Your assignment: Look through the material below. Return exactly the lines from the one with "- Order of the" through the one with "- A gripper", both included.
#### Data provided ####
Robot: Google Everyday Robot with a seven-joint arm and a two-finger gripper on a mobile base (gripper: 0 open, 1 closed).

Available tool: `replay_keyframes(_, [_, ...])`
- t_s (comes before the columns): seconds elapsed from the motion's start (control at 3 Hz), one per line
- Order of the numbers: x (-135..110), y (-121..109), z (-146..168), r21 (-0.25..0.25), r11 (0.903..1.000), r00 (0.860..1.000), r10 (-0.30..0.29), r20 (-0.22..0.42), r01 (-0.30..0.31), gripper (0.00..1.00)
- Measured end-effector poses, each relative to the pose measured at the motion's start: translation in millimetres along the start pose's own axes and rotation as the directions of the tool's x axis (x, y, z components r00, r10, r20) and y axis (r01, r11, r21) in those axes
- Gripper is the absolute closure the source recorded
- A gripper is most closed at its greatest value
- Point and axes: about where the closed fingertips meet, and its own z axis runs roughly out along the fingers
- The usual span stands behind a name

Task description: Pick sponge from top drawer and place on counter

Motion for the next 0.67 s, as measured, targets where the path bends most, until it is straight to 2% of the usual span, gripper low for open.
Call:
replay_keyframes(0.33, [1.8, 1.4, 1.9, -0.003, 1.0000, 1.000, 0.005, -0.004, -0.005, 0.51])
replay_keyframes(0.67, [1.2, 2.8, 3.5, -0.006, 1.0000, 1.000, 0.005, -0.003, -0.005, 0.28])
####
Solution:
- Order of the numbers: x (-135..110), y (-121..109), z (-146..168), r21 (-0.25..0.25), r11 (0.903..1.000), r00 (0.860..1.000), r10 (-0.30..0.29), r20 (-0.22..0.42), r01 (-0.30..0.31), gripper (0.00..1.00)
- Measured end-effector poses, each relative to the pose measured at the motion's start: translation in millimetres along the start pose's own axes and rotation as the directions of the tool's x axis (x, y, z components r00, r10, r20) and y axis (r01, r11, r21) in those axes
- Gripper is the absolute closure the source recorded
- A gripper is most closed at its greatest value

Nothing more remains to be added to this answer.